Je crois que c'est à ce moment précis que mon cerveau avait complètement lâché.
Moi, 3ème siège ?
Si je n'avais pas été aussi ébahie, j'aurais éclaté de rire.
Mais j'étais tout simplement muette, attendant que mes neurones se reconnectent.
« Bien sûr, je comprendrais que vous rejetiez ma proposition, qui n'est pas vraiment en phase avec vos ambitions dans le Corps des Nécromanciens. Mais j'espère que vous y réfléchirez. Je reviendrai demain pour avoir votre réponse. »
Sur ces mots, il s'était éclipsé avec son lieutenant, tandis que j'étais restée figée dans la salle.

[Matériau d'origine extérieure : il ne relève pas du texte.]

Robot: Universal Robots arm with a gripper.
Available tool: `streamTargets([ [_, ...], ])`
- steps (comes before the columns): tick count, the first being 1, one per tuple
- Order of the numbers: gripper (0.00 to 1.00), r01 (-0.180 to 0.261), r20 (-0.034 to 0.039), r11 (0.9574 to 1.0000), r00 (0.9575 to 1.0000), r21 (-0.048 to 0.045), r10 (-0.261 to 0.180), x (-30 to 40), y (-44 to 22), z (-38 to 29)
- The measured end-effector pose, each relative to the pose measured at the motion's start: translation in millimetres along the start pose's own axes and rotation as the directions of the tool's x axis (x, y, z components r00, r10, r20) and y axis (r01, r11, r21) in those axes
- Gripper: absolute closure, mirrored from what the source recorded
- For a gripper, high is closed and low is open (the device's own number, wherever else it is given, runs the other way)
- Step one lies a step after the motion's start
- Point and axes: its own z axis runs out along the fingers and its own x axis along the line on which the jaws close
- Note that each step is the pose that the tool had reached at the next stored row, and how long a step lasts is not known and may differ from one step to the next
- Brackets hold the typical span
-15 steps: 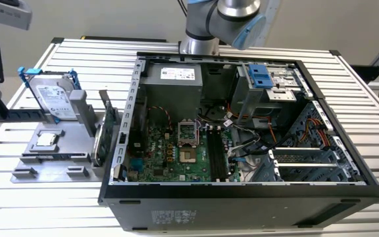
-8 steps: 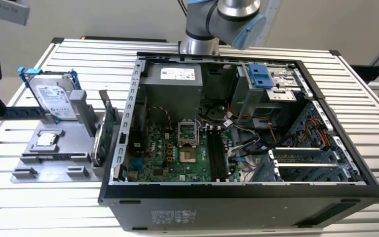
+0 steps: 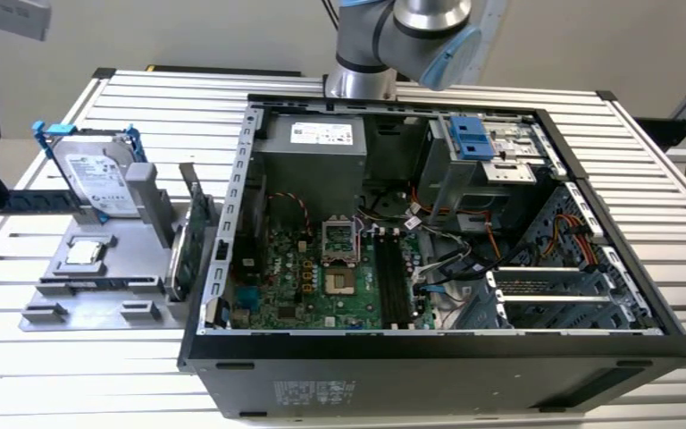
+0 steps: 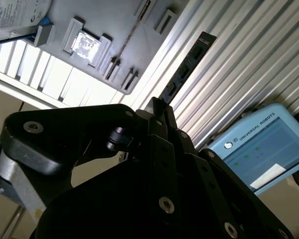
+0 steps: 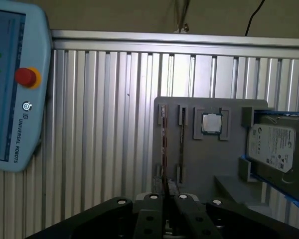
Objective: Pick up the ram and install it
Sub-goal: 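Pick up the ram and move it above insertion slot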
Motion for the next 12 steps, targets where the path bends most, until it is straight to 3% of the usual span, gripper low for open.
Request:
streamTargets([
  [6, 1.00, 0.000, -0.0001, 1.0000, 1.0000, 0.0000, 0.000, 0.1, -0.2, -0.8],
  [12, 1.00, 0.000, -0.0014, 1.0000, 1.0000, -0.0009, 0.000, 0.2, -4.8, -0.8],
])
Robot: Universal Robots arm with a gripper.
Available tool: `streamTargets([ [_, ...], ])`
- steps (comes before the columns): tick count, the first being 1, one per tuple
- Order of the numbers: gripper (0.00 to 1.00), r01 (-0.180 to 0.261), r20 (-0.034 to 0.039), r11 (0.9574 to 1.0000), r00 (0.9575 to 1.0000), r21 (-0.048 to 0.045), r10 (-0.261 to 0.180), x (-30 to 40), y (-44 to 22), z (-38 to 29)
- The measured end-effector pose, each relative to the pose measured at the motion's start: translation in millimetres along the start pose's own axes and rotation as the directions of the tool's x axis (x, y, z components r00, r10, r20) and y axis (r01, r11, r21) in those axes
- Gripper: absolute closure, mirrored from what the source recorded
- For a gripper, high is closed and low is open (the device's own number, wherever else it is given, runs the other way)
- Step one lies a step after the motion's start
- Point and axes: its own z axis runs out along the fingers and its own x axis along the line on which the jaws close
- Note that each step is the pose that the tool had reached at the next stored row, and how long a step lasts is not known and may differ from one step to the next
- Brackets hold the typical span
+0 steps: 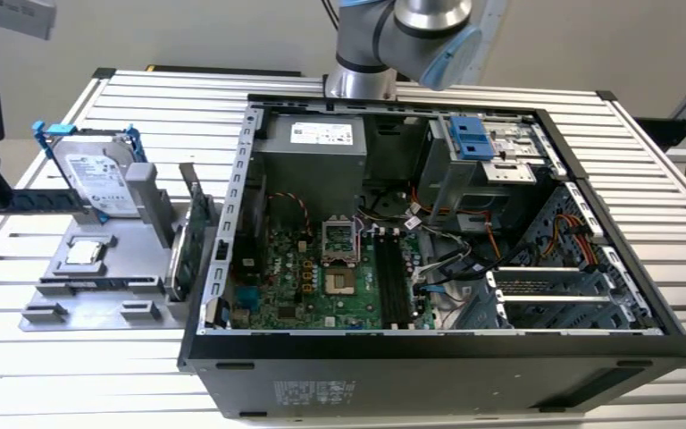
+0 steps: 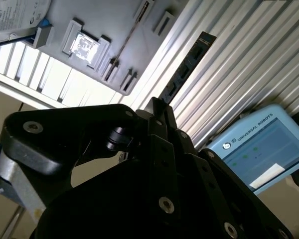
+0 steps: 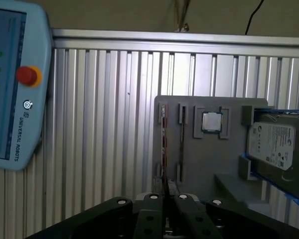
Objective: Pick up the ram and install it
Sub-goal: 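Pick up the ram and move it above insertion slot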
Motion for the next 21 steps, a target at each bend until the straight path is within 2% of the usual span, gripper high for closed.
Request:
streamTargets([
  [21, 1.00, 0.000, -0.0035, 1.0000, 1.0000, -0.0045, 0.000, 1.2, -33.0, 0.0],
])
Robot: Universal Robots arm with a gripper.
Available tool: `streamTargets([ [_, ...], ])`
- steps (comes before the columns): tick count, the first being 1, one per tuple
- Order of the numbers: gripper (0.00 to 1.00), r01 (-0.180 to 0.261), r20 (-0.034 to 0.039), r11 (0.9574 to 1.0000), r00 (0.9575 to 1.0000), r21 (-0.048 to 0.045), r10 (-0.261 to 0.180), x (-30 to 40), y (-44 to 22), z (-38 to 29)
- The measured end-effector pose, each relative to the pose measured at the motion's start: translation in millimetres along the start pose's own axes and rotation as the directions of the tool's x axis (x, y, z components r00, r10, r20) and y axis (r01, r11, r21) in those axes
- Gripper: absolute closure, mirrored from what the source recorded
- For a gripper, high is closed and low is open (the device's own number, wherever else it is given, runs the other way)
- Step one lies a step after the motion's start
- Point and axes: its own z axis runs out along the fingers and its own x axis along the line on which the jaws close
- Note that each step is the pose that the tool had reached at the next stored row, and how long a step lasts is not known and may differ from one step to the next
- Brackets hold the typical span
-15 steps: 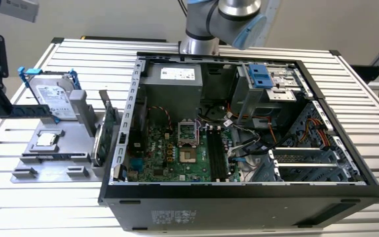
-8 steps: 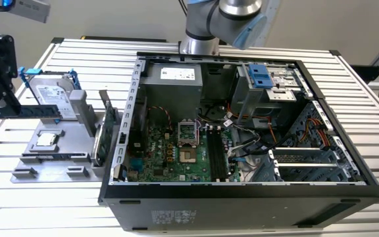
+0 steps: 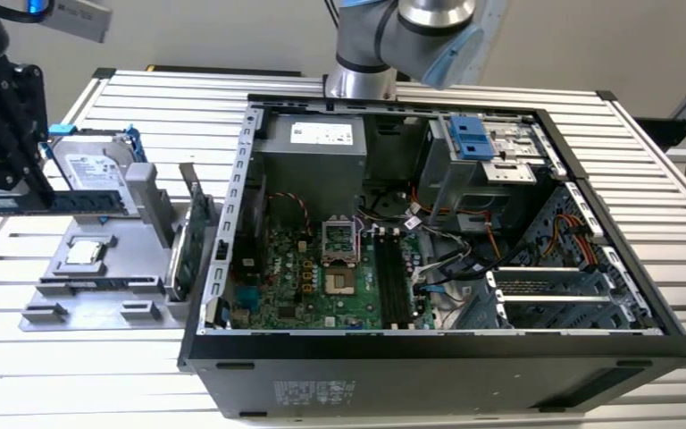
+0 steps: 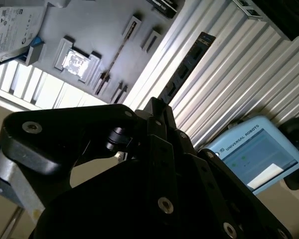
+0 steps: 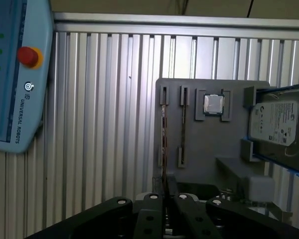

Attendant toujours que mes neurones se reconnectent.
Puis mes jambes avaient pris, mécaniquement, le chemin du réfectoire.
Puis, progressivement, mes neurones s'étaient reconnectés, ainsi que mes muscles faciaux, et un grand sourire idiot était apparu sur mon visage, alors que je rejoignais mes camarades.